In exemplary embodiments, the memory 606 of the city traffic controller 600 includes software 616 that includes a variety of applications. One of the applications is traffic control software that controls and monitors the connected traffic signal based on a stored signal plan and/or external detectors such as vehicle and pedestrian detectors. Another application stored in the memory 606 securely connects to a web service over the communications network using a preconfigured address. In exemplary embodiments, the city traffic controller 600 connects to an internet protocol (IP) network that has a routing gateway or proxy server which allows secure connections to services over the Internet. In exemplary embodiments, the memory 606 includes a trusted certificate that is used to secure the connection over the communications network. In addition, the memory 606 stores programmed persistent identification information that is used to securely connect to a desired web service and to identify the city traffic controller 600 to the web service.

In FIG. 7, it illustrates a flow chart of a warning method 700 of an advanced preemption according to an exemplary embodiment of the present invention. Reference is made to the elements and features described in FIGS. 1-6. It should be appreciated that some steps are not required to be performed in any particular order, and that some steps are optional.

In step 705, the warning method 700 includes providing an advanced preemption system to provide warning of an additional advanced preemption time. Advanced preemption time signal is calculated in a wayside inspector WI “A” and then sent to the city traffic controller directly, not going through a railroad crossing controller. The wayside inspector WI “A” is a part of a crossing warning system at a railroad crossing. Advanced preemption time signal is sent directly to a city traffic controller to turn one or more traffic lights red on a route intersecting with the railroad crossing. In step 710, the warning method 700 further includes installing a first set of wireless magnetometers on a railway track of the railroad crossing on a first side of the railroad crossing.

In step 715, the warning method 700 further includes installing a second set of wireless magnetometers on the railway track of the railroad crossing on a second side of the railroad crossing. In step 720, the warning method 700 further includes locating the first set of wireless magnetometers at an advanced preemption crossing start activation point that is being at a distance before an existing crossing start activation point of the railroad crossing to provide the warning of the advanced preemption time (extended warning time) from WiMags to the city traffic controller.
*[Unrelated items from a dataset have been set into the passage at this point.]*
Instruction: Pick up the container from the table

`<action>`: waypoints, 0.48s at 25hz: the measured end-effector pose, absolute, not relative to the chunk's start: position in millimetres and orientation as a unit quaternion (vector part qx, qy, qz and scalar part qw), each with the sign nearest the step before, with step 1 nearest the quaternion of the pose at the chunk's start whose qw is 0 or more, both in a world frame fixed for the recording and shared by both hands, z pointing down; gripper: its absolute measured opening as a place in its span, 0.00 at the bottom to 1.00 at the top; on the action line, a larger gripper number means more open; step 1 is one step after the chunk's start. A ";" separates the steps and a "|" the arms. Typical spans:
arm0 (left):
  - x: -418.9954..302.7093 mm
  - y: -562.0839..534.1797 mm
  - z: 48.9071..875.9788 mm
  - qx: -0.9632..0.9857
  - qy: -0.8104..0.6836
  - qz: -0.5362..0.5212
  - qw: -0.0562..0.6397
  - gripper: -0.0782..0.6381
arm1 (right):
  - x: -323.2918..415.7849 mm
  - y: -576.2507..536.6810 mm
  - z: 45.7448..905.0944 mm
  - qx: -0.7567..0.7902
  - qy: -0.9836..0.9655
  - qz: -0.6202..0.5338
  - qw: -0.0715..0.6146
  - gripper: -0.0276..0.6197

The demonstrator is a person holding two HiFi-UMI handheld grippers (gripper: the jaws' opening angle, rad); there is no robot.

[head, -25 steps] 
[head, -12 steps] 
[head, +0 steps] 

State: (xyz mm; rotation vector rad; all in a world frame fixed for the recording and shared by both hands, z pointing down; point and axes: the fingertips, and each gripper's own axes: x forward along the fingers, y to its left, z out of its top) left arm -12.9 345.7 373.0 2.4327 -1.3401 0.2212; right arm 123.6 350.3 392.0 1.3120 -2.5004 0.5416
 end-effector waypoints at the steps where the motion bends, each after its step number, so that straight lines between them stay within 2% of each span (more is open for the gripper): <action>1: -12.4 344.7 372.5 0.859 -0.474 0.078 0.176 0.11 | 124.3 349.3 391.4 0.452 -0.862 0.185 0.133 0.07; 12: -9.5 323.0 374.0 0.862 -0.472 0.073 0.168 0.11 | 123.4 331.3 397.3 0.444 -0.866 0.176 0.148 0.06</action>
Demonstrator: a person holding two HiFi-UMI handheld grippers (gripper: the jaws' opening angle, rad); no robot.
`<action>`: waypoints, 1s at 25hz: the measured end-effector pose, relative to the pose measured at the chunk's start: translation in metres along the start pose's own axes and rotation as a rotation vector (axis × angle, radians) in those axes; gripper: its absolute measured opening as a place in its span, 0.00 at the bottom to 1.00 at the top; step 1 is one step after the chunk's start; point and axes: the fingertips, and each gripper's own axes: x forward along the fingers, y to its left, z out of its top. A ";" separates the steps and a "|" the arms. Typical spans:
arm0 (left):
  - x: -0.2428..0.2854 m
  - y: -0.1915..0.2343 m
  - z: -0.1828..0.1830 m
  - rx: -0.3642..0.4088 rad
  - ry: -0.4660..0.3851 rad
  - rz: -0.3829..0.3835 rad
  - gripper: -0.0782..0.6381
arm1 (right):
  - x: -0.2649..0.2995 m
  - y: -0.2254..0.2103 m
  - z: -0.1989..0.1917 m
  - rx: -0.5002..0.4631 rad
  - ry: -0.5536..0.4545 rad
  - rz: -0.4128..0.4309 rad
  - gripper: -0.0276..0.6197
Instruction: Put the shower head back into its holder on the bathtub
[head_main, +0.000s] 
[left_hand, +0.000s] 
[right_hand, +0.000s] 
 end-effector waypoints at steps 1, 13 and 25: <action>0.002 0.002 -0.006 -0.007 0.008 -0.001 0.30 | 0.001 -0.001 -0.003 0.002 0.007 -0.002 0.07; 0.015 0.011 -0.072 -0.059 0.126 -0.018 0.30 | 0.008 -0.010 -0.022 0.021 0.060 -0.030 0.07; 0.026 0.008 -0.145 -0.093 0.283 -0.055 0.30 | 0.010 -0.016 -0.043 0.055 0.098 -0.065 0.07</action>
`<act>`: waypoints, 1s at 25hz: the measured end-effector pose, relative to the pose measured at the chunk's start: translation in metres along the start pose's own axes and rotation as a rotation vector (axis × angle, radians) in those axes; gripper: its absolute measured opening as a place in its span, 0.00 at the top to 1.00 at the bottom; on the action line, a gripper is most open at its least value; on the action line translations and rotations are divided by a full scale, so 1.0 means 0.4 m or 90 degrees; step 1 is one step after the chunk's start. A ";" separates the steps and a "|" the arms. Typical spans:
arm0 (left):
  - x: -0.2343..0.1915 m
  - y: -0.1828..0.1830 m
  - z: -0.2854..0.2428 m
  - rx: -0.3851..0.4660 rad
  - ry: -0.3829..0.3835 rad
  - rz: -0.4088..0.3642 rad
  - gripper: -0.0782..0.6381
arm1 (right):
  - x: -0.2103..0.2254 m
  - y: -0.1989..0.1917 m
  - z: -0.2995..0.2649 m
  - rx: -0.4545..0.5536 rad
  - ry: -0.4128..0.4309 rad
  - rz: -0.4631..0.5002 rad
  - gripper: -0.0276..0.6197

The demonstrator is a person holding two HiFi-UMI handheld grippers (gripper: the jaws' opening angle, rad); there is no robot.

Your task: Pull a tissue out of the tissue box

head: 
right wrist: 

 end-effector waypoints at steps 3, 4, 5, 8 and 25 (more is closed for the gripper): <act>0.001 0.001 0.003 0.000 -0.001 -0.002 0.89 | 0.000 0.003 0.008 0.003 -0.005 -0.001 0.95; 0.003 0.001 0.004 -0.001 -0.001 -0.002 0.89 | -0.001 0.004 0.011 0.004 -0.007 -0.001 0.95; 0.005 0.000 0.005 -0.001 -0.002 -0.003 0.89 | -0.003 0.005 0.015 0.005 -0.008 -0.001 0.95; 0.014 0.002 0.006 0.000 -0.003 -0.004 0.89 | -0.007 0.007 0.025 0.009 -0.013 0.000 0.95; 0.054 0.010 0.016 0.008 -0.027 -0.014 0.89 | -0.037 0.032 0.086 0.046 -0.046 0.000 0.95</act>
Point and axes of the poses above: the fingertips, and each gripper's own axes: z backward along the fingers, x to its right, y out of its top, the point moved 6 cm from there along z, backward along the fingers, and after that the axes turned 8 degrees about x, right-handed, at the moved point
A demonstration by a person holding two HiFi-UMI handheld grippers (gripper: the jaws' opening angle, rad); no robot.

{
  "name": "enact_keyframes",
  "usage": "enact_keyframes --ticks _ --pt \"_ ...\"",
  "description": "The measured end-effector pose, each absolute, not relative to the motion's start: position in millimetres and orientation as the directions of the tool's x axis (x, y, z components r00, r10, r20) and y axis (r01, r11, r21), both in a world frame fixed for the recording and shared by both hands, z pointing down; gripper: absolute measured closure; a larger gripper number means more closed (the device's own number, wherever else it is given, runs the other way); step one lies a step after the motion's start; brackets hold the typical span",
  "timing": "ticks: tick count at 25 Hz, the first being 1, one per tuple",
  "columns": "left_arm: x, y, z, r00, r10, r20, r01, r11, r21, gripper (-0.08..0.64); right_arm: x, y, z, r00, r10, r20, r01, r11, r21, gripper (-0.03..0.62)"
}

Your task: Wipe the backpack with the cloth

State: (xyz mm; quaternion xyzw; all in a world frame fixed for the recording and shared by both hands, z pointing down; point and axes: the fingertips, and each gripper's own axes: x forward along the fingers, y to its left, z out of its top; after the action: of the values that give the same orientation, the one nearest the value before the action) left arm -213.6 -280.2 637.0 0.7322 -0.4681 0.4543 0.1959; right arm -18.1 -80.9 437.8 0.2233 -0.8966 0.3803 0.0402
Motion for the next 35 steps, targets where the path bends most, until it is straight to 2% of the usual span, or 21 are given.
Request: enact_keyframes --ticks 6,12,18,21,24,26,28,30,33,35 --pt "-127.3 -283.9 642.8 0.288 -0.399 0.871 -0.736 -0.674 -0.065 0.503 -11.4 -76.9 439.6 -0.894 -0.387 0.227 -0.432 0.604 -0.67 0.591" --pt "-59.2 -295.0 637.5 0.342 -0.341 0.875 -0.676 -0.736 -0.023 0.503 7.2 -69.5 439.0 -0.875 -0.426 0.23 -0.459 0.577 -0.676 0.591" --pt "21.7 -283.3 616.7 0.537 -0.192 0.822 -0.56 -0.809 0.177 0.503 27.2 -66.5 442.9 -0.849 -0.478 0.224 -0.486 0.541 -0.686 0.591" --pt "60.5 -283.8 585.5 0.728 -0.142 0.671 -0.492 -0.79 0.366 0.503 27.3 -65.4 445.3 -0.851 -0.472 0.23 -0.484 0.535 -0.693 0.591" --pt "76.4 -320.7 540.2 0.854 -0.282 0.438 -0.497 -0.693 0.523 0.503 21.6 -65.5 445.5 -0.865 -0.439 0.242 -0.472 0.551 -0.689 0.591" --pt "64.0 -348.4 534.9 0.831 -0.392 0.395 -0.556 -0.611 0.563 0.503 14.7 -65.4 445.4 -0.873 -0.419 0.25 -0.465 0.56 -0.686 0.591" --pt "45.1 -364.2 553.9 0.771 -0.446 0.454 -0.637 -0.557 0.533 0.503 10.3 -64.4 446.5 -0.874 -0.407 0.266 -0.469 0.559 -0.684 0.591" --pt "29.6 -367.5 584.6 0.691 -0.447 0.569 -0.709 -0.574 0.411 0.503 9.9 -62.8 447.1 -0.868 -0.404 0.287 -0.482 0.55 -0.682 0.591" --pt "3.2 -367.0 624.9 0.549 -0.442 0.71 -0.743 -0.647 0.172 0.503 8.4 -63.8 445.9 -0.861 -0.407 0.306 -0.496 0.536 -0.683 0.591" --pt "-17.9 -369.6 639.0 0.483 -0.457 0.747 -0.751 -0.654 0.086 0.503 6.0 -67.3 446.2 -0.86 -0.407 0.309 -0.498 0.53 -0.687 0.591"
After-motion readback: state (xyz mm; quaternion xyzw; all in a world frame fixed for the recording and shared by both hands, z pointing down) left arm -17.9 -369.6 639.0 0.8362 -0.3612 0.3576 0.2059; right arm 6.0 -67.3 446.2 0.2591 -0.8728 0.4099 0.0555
While embodiments of the present invention have been disclosed in exemplary forms, it will be apparent to those skilled in the art that many modifications, additions, and deletions can be made therein without departing from the spirit and scope of the invention and its equivalents, as set forth in the following claims.

Embodiments and the various features and advantageous details thereof are explained more fully with reference to the non-limiting embodiments that are illustrated in the accompanying drawings and detailed in the following description. Descriptions of well-known starting materials, processing techniques, components and equipment are omitted so as not to unnecessarily obscure embodiments in detail. It should be understood, however, that the detailed description and the specific examples, while indicating preferred embodiments, are given by way of illustration only and not by way of limitation. Various substitutions, modifications, additions and/or rearrangements within the spirit and/or scope of the underlying inventive concept will become apparent to those skilled in the art from this disclosure.

As used herein, the terms “comprises,” “comprising,” “includes,” “including,” “has,” “having” or any other variation thereof, are intended to cover a non-exclusive inclusion. For example, a process, article, or apparatus that comprises a list of elements is not necessarily limited to only those elements but may include other elements not expressly listed or inherent to such process, article, or apparatus.

Additionally, any examples or illustrations given herein are not to be regarded in any way as restrictions on, limits to, or express definitions of, any term or terms with which they are utilized. Instead, these examples or illustrations are to be regarded as being described with respect to one particular embodiment and as illustrative only. Those of ordinary skill in the art will appreciate that any term or terms with which these examples or illustrations are utilized will encompass other embodiments which may or may not be given therewith or elsewhere in the specification and all such embodiments are intended to be included within the scope of that term or terms.

In the foregoing specification, the invention has been described with reference to specific embodiments. However, one of ordinary skill in the art appreciates that various modifications and changes can be made without departing from the scope of the invention. Accordingly, the specification and figures are to be regarded in an illustrative rather than a restrictive sense, and all such modifications are intended to be included within the scope of invention.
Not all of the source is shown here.